• [About this exercise] Gather, from the data below, each line in which the word "column" occurs.
□ □ □ □ □
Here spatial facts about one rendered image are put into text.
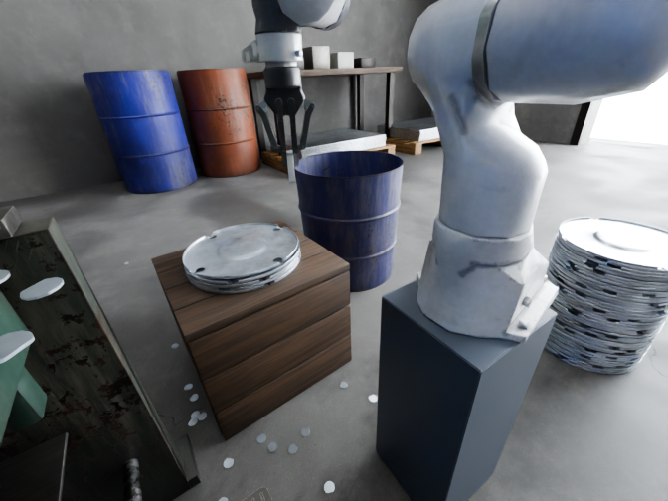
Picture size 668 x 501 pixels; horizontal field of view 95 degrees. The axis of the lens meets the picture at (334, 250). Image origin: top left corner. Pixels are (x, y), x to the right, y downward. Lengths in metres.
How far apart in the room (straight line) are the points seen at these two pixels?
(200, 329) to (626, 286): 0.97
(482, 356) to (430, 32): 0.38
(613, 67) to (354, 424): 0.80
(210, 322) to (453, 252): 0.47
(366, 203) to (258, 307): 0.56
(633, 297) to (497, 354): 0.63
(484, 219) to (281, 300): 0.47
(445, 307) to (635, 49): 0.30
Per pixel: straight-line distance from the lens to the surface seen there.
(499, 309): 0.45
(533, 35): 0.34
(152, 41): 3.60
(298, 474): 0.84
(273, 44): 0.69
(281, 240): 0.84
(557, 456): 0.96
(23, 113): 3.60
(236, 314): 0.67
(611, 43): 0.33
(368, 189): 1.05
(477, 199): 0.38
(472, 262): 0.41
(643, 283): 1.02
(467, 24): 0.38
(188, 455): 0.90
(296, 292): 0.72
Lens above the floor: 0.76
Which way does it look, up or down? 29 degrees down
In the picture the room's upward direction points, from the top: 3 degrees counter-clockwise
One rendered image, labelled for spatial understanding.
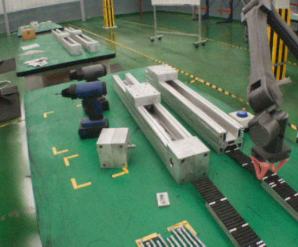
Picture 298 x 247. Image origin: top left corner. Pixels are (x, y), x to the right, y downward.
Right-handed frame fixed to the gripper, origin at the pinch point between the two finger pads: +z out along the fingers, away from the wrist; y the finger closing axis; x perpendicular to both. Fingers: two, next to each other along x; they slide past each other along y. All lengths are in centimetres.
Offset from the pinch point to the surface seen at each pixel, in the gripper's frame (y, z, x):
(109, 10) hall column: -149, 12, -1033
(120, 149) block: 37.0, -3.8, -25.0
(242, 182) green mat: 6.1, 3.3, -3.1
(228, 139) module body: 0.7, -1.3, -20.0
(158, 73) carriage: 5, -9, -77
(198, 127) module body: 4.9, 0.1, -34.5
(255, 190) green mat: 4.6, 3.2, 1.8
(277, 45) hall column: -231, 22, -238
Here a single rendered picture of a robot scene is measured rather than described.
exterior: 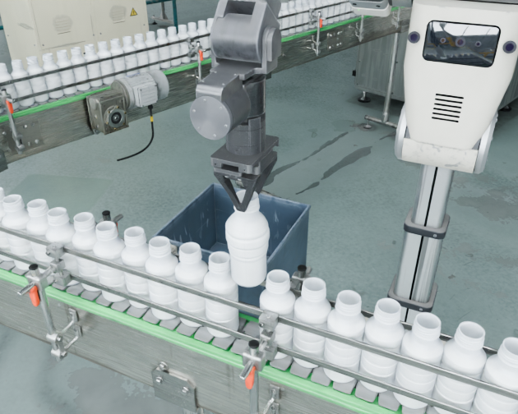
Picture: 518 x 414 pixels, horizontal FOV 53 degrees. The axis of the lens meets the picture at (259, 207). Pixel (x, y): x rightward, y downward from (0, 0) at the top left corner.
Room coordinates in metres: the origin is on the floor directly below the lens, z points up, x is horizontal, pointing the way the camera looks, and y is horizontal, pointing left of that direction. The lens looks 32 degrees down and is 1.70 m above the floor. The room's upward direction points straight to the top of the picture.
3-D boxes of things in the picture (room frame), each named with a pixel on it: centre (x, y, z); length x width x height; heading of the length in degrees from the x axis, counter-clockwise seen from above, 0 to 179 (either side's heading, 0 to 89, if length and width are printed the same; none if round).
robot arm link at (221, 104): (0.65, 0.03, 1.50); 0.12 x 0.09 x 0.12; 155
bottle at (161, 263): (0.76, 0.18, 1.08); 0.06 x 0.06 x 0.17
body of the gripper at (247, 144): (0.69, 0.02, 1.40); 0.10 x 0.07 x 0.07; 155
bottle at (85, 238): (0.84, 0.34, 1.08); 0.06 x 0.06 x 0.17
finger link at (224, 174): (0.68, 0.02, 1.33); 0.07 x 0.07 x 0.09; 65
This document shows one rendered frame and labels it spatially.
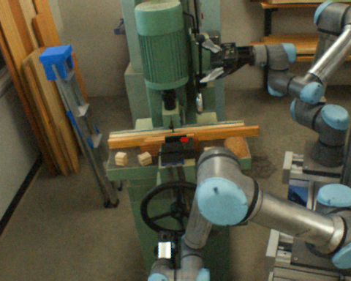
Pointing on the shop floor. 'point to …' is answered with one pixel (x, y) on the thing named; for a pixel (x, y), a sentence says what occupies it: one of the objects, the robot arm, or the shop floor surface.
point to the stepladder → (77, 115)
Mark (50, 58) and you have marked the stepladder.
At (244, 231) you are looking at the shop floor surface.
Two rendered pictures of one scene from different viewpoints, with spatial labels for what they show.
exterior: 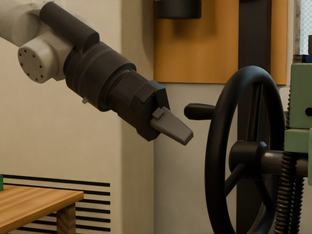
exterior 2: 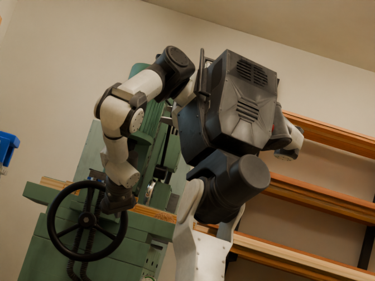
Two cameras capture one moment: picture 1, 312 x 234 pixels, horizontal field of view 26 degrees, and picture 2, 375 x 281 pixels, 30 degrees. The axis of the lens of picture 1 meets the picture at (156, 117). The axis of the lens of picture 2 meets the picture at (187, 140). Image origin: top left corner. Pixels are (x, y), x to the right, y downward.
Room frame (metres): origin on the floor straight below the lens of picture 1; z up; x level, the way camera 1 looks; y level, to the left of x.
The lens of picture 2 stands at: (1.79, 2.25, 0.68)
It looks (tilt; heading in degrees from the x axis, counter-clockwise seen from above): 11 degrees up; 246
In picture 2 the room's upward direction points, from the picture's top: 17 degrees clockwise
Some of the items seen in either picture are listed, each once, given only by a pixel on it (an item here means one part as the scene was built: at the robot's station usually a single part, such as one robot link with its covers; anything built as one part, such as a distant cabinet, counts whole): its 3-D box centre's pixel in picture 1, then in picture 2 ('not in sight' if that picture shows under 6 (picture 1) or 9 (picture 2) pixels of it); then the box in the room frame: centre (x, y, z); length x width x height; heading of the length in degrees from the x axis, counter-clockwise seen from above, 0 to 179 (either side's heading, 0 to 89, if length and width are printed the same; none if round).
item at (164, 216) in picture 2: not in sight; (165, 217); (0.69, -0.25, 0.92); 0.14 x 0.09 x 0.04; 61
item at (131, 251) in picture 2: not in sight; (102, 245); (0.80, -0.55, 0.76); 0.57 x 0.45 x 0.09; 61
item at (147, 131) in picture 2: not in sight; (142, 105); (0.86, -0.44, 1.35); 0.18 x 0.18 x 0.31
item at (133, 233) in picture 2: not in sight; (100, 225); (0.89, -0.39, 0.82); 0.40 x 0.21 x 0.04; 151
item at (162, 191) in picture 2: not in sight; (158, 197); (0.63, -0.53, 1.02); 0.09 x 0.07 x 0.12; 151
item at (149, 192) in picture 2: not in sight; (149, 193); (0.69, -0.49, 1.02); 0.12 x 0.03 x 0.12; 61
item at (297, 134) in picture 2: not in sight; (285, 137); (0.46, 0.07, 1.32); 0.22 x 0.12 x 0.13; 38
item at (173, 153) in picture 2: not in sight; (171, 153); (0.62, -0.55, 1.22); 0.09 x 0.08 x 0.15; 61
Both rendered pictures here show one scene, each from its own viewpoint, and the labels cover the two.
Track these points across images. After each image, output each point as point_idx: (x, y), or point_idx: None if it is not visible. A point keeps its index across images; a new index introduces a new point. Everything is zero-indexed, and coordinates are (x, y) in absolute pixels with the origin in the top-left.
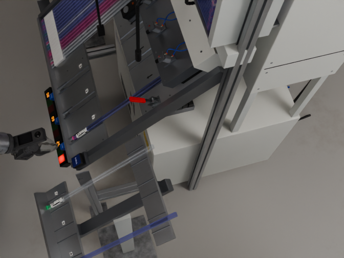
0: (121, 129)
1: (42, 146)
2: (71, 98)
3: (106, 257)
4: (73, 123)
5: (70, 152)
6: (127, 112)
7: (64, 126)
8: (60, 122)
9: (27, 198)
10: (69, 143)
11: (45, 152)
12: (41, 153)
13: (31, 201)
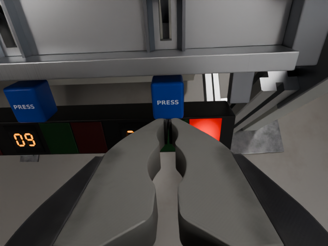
□ □ □ □ □
• [Task output]
(109, 10) hall column: -149, 12, -1033
(277, 45) hall column: -231, 22, -238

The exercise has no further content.